As the great scholar of Kabbalah, Gershom Scholem, puts it in his “Major Trends in Jewish Mysticism”: “Adam Kadmon is nothing but a first configuration of the divine light which flows from the essence of En-Sof [God conceived of as the infinitely unknowable source of All] into the primeval space of the Tsimtsum [the space created by God to make room for the universe by His own contraction]…. He therefore is the first and highest form in which the divinity begins to manifest itself after the Tsimtsum.”

The Adam Kadmon of Italian television is unlikely to have read “Ulysses,” much less Gershom Scholem or Madame Blavatsky’s glossary. A book that he is likely to have encountered, however, is the Serbo-Croatian novelist Milorad Pavić’s “Dictionary of the Khazars,” which first appeared in Belgrade in 1984. Also referred to in the novel as Adam Ruhani (Hebrew for “spiritual man”) and Adam-the-precursor, Adam Cadmon (Pavić’s spelling) thinks in dreams; all “dream hunters,” the spiritual detectives of Pavić’s novel, “plunge into other people’s dreams and sleep and from them extract little pieces of Adam-the-precursor’s being, composing them into a whole.” By doing this, and dreaming about “their [own] part of Adam Cadmon’s body,” the dream hunters repair a humanly fractured world and restore unity to its dissension.

Translated into many languages, including English in 1988, “Dictionary of the Khazars” subsequently became something of a cult book among New Age readers with a taste for the esoteric. Can it be a coincidence that the Italian Adam Kadmon first made his appearance under that name in 1986, two years after the publication of Pavić’s novel? The name certainly would have seemed, on the basis of reading or hearing about “Dictionary of the Khazars,” an appropriate pseudonym for a peace activist to take for himself.

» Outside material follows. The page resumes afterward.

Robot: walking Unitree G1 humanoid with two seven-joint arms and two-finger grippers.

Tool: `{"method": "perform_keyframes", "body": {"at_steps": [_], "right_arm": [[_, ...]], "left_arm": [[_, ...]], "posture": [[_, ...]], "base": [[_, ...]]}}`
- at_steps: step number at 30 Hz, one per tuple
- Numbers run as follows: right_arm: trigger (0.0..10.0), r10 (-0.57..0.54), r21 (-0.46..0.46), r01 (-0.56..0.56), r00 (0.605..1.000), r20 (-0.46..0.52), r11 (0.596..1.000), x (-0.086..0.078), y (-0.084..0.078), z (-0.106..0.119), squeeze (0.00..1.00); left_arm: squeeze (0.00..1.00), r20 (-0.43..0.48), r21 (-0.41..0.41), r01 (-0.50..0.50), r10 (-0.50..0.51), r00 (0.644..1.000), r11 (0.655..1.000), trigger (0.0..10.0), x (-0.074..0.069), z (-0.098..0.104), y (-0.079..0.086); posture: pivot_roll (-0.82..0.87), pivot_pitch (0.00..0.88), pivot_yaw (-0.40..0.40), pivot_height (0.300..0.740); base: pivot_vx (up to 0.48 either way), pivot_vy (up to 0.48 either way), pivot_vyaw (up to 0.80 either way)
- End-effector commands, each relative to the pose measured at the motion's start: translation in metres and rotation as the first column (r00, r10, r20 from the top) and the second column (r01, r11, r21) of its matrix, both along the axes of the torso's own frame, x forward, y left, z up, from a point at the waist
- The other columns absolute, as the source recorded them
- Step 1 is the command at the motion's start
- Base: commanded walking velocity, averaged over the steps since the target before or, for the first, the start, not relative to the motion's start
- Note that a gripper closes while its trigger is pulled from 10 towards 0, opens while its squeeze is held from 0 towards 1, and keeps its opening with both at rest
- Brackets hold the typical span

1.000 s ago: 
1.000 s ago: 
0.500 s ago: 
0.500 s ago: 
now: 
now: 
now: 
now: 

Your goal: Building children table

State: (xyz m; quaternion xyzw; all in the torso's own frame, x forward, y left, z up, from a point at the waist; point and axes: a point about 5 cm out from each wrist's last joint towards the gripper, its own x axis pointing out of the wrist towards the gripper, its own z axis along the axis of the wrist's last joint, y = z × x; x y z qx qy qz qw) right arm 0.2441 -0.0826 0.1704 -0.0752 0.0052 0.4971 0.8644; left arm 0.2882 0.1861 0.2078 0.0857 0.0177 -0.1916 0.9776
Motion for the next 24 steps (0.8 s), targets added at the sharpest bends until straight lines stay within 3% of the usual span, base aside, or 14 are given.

Our masked sleuth must have dabbled in other books, too, for his official blog site speaks of Adam Kadmon being at war with the evil Yaldabaoth, the chief demiurge or ruler of the material world in classical Gnostic theology, which greatly influenced Theosophical thought. (Yaldabaoth is an ancient Greek corruption of Hebrew yoled or yeled, “parent of” or “child of,” and elohei ts’va’ot “God of Hosts.”) In Gnosticism, Yaldabaoth and his evil Archons or plenipotentiaries are the rulers of the material universe. Presumably, they are also the gods of the Illuminati, who conspire to take over the world that Adam Kadmon is trying to save.

It wouldn’t make a bad video game. One can’t wait to see who wins.